Unfortunately, creationists don’t have any actual evidence in favor of their own preferred conclusions, so Geisler and Turek have little choice but to drive on with their slanders against scientists, buttressed with snippets of quotes carefully selected and removed from their original contexts so that, surprise surprise, it sounds like the scientists are all in a tizzy about the “facts” not supporting their “presuppositions.” And for good measure, they throw in Fred Hoyle’s (now dated) ideas about panspermia, that perhaps life on earth could have been designed by aliens.

Big misstep for Mssrs. G and T. If you’re going to launch into a tirade about how evolution is the result of scientists being unable to let themselves consider the possibility of intelligent design, you really shouldn’t cite examples of scientists considering the possibility of intelligent design. Once again, Geisler and Turek have exposed their own lie. It’s not that scientists won’t consider intelligent design, it’s that ID has been considered, and has been found wanting. Not because of any metaphysical/philosophical bias against intelligent designers, but because the evidence isn’t really consistent with that possibility. No matter how attractive our psychological makeup may find superstitious animism, simply ascribing complicated things to unknown persons is not the same thing as finding evidence that these mysterious designers actually exist.

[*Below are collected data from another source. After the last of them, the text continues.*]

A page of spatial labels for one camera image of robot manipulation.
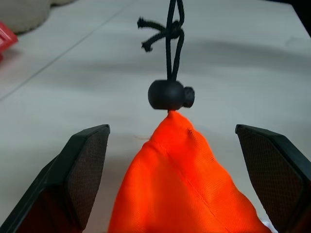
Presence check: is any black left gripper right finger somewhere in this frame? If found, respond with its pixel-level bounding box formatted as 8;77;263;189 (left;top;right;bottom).
235;124;311;233

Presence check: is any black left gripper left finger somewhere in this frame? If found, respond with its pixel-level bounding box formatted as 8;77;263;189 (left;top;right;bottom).
0;124;111;233

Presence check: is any orange drawstring pouch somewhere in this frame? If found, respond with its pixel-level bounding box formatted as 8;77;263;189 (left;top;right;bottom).
107;0;273;233

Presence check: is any red plastic object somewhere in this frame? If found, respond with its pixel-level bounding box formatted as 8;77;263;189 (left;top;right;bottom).
0;21;19;61

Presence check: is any white fluffy object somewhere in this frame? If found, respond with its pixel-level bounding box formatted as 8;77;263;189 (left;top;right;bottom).
0;0;73;34

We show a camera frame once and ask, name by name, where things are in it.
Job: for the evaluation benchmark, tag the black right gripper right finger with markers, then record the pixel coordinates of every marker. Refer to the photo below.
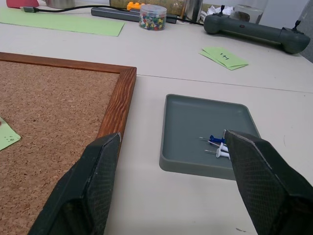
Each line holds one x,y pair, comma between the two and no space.
264,186

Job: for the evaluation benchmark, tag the clear jar of push pins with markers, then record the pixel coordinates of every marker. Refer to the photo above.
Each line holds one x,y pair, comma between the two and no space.
152,18

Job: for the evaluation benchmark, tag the large green paper sheet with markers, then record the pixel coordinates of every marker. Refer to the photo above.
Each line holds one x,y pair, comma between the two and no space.
61,23

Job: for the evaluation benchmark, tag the crumpled white paper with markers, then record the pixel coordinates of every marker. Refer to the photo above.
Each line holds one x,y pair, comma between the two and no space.
220,10

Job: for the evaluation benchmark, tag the dark grey flat bar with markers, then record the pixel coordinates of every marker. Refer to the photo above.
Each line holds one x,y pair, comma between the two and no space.
115,13

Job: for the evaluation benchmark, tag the orange toy brick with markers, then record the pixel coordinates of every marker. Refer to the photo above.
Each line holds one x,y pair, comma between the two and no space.
134,6

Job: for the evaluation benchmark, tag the folded green paper notes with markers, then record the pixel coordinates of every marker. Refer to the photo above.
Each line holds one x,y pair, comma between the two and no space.
223,57

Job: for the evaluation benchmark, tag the grey handheld remote controller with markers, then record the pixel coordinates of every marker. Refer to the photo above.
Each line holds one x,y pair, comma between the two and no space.
254,31

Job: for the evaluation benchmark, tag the metal cylinder container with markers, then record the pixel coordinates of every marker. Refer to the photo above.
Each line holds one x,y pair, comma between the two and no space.
193,9

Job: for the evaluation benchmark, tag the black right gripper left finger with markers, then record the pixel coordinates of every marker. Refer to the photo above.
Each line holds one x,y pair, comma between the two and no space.
97,186

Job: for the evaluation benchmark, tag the white push pin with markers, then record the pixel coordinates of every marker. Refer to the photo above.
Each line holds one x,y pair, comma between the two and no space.
221,154
223,147

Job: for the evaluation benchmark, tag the blue push pin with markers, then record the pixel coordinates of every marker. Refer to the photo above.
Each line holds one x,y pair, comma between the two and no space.
216,139

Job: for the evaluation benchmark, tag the red object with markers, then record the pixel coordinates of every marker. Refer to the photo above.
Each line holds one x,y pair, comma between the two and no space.
22,3

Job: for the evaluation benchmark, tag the wood framed cork board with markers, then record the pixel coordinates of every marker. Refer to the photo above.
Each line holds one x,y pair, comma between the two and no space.
58,110

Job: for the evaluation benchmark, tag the metal cup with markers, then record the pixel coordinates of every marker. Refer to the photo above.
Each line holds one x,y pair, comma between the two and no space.
60,3

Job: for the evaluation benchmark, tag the grey plastic tray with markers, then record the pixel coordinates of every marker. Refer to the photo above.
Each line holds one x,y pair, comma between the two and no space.
195,127

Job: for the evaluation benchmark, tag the green note with writing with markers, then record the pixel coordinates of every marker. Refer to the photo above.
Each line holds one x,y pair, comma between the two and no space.
6,137

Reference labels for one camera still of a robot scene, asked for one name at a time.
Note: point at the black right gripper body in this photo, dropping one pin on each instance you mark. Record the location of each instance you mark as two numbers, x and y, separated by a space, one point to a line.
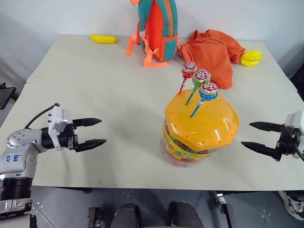
286 140

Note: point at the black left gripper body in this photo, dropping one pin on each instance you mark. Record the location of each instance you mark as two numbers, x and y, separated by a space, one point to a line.
67 138

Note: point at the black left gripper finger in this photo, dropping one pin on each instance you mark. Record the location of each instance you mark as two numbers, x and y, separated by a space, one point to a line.
87 121
90 144

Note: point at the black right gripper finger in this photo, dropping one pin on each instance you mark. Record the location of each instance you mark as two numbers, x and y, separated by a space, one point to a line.
259 146
265 126

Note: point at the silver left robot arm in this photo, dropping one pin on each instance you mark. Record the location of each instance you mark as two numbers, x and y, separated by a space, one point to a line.
16 152

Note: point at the lollipop jar with orange lid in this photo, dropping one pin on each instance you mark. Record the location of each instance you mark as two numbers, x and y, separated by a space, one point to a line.
199 133

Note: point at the lollipop with blue stick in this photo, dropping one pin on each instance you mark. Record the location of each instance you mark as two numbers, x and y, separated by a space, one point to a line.
207 93

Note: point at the lollipop with green stick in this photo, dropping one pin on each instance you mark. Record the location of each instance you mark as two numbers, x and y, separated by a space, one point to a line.
200 78

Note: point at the lollipop with red stick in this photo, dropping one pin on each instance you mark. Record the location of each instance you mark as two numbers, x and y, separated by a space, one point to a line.
188 71

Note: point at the white patterned sneaker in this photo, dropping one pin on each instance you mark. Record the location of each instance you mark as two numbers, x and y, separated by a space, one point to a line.
291 203

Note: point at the yellow toy banana bunch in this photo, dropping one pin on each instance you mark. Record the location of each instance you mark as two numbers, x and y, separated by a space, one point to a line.
252 58

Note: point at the black stand at table side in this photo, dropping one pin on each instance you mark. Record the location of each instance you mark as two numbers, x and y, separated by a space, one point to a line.
6 95

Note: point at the dark rounded shape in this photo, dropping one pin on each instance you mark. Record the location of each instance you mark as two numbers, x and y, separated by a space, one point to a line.
126 215
185 215

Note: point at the orange cloth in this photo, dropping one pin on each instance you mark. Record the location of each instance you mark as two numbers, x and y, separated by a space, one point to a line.
211 57

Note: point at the teal and orange backpack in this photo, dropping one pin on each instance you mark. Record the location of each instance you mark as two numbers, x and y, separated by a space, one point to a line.
158 31

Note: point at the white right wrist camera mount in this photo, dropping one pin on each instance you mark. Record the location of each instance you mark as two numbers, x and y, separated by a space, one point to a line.
295 129

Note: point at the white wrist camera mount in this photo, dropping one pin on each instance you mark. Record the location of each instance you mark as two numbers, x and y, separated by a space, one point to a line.
57 120
295 129

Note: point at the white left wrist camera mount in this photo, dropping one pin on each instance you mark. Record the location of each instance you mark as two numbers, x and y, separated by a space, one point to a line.
57 120

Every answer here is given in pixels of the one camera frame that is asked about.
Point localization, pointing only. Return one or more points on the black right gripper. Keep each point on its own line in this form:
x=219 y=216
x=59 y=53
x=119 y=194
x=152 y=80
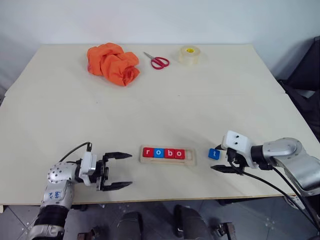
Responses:
x=236 y=160

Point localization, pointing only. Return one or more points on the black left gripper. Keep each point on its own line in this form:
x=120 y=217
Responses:
x=102 y=173

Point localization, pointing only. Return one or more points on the blue letter t block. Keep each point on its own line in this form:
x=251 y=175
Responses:
x=214 y=154

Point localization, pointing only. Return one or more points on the red letter o block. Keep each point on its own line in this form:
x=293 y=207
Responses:
x=180 y=154

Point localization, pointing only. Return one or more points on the red letter b block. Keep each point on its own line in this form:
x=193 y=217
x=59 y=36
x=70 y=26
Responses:
x=169 y=153

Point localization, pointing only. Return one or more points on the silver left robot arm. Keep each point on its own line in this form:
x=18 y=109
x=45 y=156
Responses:
x=60 y=180

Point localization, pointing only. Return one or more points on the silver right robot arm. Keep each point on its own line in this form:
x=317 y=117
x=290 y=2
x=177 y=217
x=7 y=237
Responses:
x=290 y=157

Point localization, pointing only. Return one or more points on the wooden letter tray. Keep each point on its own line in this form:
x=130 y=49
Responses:
x=191 y=160

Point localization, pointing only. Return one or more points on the red letter r block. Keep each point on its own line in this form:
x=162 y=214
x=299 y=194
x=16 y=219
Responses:
x=148 y=152

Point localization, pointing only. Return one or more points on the blue letter o block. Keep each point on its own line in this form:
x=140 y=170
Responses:
x=159 y=153

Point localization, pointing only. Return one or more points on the dark rounded shape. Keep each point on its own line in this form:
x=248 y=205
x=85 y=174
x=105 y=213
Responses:
x=130 y=226
x=191 y=222

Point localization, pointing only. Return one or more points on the clear packing tape roll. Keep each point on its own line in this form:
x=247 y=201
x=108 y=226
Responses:
x=190 y=57

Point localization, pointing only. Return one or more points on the crumpled orange cloth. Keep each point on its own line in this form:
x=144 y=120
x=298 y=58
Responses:
x=112 y=63

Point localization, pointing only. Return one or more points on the black chair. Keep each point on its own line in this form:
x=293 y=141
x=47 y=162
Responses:
x=305 y=80

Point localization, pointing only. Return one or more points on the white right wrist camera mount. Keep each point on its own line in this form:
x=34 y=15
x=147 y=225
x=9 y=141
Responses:
x=237 y=145

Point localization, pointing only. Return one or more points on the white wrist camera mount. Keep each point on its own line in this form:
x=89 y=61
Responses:
x=237 y=145
x=88 y=167

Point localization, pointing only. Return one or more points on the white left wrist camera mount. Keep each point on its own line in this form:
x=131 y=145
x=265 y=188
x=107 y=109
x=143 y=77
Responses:
x=88 y=167

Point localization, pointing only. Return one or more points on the dark brown foot bracket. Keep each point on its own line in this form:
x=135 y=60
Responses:
x=88 y=233
x=226 y=229

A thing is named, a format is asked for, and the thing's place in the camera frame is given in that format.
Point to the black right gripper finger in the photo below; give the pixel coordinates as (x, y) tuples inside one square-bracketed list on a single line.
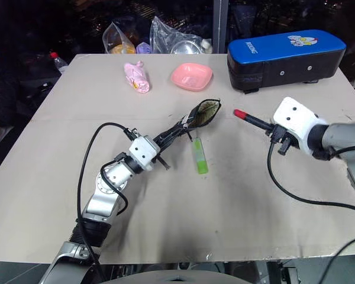
[(263, 126), (264, 121)]

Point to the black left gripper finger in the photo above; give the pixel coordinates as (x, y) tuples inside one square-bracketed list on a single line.
[(180, 134), (177, 126)]

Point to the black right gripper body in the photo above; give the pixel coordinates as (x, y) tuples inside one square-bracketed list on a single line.
[(282, 142)]

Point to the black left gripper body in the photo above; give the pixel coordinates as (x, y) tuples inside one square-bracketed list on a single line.
[(161, 141)]

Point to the red marker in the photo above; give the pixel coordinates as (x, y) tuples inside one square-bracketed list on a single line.
[(240, 113)]

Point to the black grid pouch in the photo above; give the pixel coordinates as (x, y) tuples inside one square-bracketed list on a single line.
[(206, 114)]

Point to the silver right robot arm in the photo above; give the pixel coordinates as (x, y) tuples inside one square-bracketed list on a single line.
[(343, 139)]

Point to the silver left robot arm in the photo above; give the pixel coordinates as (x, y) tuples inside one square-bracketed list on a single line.
[(106, 201)]

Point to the green highlighter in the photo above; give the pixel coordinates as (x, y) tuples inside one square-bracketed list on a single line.
[(200, 159)]

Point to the pink plastic bowl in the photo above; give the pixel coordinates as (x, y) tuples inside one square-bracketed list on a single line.
[(191, 77)]

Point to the pink plush bundle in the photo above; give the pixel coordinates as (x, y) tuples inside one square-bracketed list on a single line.
[(137, 77)]

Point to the blue and black padded case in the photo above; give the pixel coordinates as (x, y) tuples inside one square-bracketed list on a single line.
[(285, 59)]

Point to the purple small object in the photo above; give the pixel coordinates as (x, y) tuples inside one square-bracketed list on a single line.
[(143, 47)]

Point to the clear bag with metal bowl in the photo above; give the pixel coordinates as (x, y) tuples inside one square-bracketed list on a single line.
[(177, 40)]

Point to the clear bag with orange contents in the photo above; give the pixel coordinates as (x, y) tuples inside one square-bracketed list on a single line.
[(119, 37)]

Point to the plastic bottle with red cap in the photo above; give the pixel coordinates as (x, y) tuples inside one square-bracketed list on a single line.
[(58, 62)]

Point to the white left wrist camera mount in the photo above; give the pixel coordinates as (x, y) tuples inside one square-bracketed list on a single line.
[(142, 152)]

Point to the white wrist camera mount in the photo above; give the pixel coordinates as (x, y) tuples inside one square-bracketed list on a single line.
[(296, 122), (142, 152)]

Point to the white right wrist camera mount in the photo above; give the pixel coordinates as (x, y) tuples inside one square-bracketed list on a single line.
[(296, 122)]

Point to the grey vertical post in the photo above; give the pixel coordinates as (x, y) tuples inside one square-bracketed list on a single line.
[(220, 26)]

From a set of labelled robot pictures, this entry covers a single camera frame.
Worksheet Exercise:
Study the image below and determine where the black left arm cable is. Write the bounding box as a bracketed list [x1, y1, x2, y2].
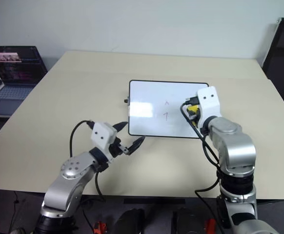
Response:
[69, 119, 106, 203]

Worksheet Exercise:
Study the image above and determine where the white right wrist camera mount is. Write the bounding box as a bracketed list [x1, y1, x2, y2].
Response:
[196, 86, 223, 122]

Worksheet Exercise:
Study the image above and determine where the red orange clamp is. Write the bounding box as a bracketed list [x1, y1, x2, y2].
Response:
[93, 214, 108, 234]
[203, 218, 216, 234]

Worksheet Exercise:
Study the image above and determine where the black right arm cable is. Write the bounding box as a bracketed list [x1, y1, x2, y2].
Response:
[180, 97, 225, 234]

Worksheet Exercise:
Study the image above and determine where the dark rounded shape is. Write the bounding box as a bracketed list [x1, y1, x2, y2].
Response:
[117, 209, 145, 234]
[173, 207, 203, 234]

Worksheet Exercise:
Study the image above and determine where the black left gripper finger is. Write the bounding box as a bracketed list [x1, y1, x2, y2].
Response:
[127, 136, 147, 156]
[112, 121, 128, 135]

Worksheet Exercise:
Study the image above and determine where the open grey laptop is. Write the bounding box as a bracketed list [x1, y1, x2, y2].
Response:
[0, 45, 48, 117]

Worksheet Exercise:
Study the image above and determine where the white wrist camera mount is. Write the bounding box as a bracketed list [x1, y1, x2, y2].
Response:
[90, 121, 117, 151]
[196, 86, 223, 122]

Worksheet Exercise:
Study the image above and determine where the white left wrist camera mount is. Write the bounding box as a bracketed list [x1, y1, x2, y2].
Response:
[90, 121, 117, 151]

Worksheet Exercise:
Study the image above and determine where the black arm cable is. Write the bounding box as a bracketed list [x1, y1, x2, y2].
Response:
[69, 119, 106, 203]
[180, 97, 225, 234]

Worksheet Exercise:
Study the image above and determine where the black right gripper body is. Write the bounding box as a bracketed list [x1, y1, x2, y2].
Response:
[187, 110, 203, 128]

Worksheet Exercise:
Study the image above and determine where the black-framed whiteboard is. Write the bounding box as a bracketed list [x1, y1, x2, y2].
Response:
[128, 79, 210, 139]

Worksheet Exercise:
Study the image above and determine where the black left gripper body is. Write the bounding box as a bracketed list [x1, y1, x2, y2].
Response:
[109, 137, 130, 158]

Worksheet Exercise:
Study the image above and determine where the black office chair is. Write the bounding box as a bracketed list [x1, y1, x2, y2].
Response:
[261, 17, 284, 122]

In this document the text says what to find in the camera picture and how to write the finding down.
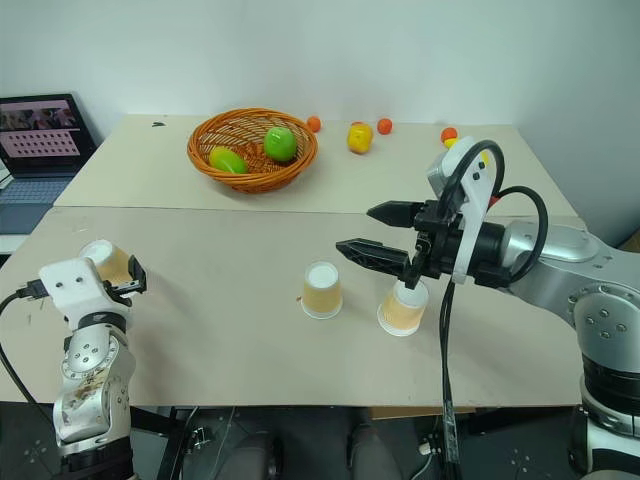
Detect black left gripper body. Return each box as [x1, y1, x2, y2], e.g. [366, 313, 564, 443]
[102, 279, 148, 308]

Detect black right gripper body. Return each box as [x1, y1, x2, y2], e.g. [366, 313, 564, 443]
[402, 198, 469, 291]

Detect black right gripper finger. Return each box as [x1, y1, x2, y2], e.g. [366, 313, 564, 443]
[365, 200, 416, 230]
[335, 238, 415, 282]

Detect orange paper cup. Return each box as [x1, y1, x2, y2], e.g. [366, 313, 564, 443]
[376, 279, 431, 338]
[79, 239, 133, 286]
[300, 260, 346, 320]

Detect yellow orange toy fruit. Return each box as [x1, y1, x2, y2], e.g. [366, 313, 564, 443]
[346, 120, 375, 156]

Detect green toy apple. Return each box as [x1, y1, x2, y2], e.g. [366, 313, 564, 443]
[262, 126, 299, 163]

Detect green yellow toy mango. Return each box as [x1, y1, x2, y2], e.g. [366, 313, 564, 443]
[208, 147, 250, 176]

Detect orange wicker basket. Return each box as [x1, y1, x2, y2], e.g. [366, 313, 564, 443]
[186, 107, 320, 194]

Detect open laptop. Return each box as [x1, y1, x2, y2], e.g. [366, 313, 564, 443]
[0, 92, 99, 237]

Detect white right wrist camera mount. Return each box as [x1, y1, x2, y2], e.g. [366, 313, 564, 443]
[425, 135, 495, 285]

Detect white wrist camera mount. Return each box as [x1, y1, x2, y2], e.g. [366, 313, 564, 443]
[38, 257, 132, 332]
[425, 135, 495, 285]

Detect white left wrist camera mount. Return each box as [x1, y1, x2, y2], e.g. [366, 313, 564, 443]
[38, 257, 132, 332]

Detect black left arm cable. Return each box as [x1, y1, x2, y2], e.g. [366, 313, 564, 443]
[0, 281, 47, 405]

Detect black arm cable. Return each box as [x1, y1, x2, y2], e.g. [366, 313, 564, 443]
[0, 281, 47, 405]
[438, 139, 550, 289]

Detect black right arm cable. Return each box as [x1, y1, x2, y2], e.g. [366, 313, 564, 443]
[438, 139, 550, 289]

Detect black hanging cable with tape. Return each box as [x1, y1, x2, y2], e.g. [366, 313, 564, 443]
[438, 274, 464, 480]

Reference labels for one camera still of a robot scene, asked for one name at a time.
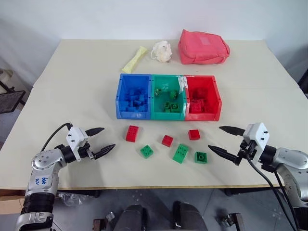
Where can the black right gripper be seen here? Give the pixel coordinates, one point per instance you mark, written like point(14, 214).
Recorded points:
point(247, 149)

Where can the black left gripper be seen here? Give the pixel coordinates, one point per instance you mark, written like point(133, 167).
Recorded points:
point(86, 150)

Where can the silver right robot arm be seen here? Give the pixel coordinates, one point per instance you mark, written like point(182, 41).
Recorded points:
point(292, 163)

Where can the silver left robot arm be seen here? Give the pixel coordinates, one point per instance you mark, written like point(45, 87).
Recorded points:
point(44, 166)

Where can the green brick with round hole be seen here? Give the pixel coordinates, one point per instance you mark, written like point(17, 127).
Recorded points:
point(200, 158)

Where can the long red toy brick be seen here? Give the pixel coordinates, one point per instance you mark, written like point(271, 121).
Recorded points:
point(132, 134)

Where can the small red toy brick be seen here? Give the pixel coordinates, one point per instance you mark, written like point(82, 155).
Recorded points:
point(167, 140)
point(194, 135)

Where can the blue plastic bin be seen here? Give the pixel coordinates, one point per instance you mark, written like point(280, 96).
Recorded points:
point(121, 113)

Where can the red plastic bin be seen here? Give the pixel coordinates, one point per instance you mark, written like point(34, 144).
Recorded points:
point(211, 96)

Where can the small green toy brick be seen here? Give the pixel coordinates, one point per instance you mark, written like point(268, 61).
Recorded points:
point(147, 152)

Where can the long green toy brick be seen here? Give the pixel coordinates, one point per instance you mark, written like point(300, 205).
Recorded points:
point(181, 154)

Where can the blue toy brick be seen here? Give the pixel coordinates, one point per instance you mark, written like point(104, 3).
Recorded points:
point(137, 108)
point(140, 95)

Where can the green square toy brick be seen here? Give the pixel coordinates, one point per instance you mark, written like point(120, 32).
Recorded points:
point(175, 107)
point(166, 106)

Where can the clear plastic bag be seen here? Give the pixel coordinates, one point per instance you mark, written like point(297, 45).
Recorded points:
point(69, 199)

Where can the green plastic bin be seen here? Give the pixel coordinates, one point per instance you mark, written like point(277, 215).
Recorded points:
point(166, 116)

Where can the green toy plant piece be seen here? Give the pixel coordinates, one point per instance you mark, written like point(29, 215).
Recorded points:
point(173, 94)

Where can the white torn bin label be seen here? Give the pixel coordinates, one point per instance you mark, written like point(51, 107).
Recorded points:
point(182, 84)

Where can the small green yellow toy piece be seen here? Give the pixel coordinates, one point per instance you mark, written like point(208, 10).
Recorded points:
point(158, 91)

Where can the dark rounded shape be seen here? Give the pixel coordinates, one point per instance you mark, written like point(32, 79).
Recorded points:
point(132, 219)
point(190, 217)

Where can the yellow rolled cloth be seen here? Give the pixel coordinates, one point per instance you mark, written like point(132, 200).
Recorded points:
point(133, 61)

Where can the red fabric bag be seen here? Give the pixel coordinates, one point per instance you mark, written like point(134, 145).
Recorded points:
point(202, 47)

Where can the black metal stand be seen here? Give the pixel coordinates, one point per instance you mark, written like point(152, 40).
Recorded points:
point(9, 98)

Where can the brown cardboard box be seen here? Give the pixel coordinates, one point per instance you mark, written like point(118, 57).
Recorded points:
point(12, 202)

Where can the white mesh bath sponge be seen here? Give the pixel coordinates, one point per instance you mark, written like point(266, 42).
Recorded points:
point(163, 51)

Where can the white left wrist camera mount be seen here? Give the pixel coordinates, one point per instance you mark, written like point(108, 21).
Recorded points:
point(75, 138)

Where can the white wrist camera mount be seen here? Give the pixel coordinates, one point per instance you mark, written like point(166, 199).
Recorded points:
point(75, 138)
point(256, 136)

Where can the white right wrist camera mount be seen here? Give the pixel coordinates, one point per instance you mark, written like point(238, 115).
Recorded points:
point(256, 136)

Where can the dark object at wall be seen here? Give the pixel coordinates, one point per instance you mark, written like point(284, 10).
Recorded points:
point(303, 79)

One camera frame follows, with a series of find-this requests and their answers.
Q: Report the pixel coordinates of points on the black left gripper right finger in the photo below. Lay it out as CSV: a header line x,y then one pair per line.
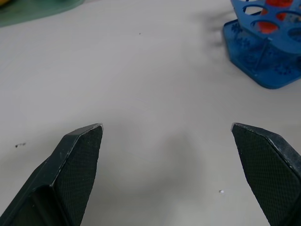
x,y
265,169

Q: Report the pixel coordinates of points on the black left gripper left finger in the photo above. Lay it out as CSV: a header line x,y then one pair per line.
x,y
70,169

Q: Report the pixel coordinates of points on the blue plastic tube rack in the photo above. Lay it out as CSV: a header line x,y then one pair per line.
x,y
258,61

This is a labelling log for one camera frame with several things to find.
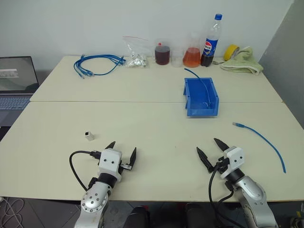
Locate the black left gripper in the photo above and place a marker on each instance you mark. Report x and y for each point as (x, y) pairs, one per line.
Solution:
(125, 166)

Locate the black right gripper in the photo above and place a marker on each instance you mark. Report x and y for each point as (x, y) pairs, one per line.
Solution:
(222, 165)

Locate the small RJ45 connector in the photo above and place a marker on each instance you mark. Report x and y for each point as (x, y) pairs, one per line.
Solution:
(89, 136)

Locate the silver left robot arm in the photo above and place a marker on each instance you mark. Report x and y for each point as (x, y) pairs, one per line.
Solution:
(92, 202)

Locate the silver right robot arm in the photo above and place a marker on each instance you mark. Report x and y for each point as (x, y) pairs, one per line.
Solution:
(254, 197)

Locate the blue plastic parts bin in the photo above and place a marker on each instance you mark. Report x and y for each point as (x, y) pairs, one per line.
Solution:
(200, 95)

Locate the dark rounded shape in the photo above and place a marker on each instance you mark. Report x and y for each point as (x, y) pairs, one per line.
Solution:
(137, 217)

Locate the clear zip bag of couplers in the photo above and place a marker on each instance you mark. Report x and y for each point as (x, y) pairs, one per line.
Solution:
(136, 60)

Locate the pale green towel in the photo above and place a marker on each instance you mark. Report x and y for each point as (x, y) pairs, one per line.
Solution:
(244, 61)

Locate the flask of orange liquid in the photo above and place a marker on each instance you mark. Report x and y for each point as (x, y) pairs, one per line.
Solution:
(192, 58)

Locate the empty clear plastic beaker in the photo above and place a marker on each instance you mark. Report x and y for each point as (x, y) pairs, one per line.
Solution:
(177, 60)

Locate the yellow tape roll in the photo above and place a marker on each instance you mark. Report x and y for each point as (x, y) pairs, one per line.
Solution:
(229, 53)

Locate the beaker of dark red liquid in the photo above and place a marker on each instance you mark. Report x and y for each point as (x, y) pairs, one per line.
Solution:
(162, 55)

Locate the Pepsi cola bottle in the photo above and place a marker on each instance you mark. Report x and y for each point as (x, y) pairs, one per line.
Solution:
(209, 46)

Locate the grey laptop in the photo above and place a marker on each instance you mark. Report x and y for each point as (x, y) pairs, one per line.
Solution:
(16, 78)

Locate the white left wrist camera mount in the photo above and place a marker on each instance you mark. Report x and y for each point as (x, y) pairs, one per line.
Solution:
(109, 161)

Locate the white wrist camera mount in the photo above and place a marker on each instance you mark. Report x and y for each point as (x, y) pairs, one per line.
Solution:
(234, 159)
(109, 161)

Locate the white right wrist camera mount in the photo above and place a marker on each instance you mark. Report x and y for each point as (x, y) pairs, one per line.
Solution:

In short, this whole section is nothing but a long appeal to the ad hominem fallacy: evolution is wrong because some of the people who agree with it are materialists. What’s particularly ironic about this is that Geisler and Turek themselves are just as materialistic about creation versus evolution. The whole reason they’re bent on denying evolution is because they do not believe that the creation story could be true if God were merely the Creator in some spiritual sense. No matter how much they voice their contempt for materialism, the bottom line is that they take it for granted that material reality is the only genuine reality, and that unless divine Creation is materially true, it is not really true at all.

And therein lies the rub. If divine Creation was indeed a material event in the material universe, then the material evidence ought to be available to even materialistic scientists. Never mind any alleged bias against the supernatural, because you don’t need to even get into the supernatural. Just provide the material evidence that supports the material reality of material Creation—if you can. Geisler and Turek can’t, and so they have to resort to double-talk, slander, and distortions to try and make good science (and good scientists) sound bad.

It’s bad faith, in both senses. Creationists aren’t being honest in the things they say (bad faith in the first sense), and the only reason they’re making the argument at all is because they have put their faith in a God who does not show up in real life (bad faith in the second sense), forcing them to resort to speculations and misdirections in order to try and suggest that billions of years ago, somewhere, something unknown might somehow have done something vaguely similar to what they believe God is supposed to have done. That’s as close as they can get to finding “evidence” that God actually exists in real life, and it falls miserably short of adequate. Hence their rage, and bad faith, against scientists.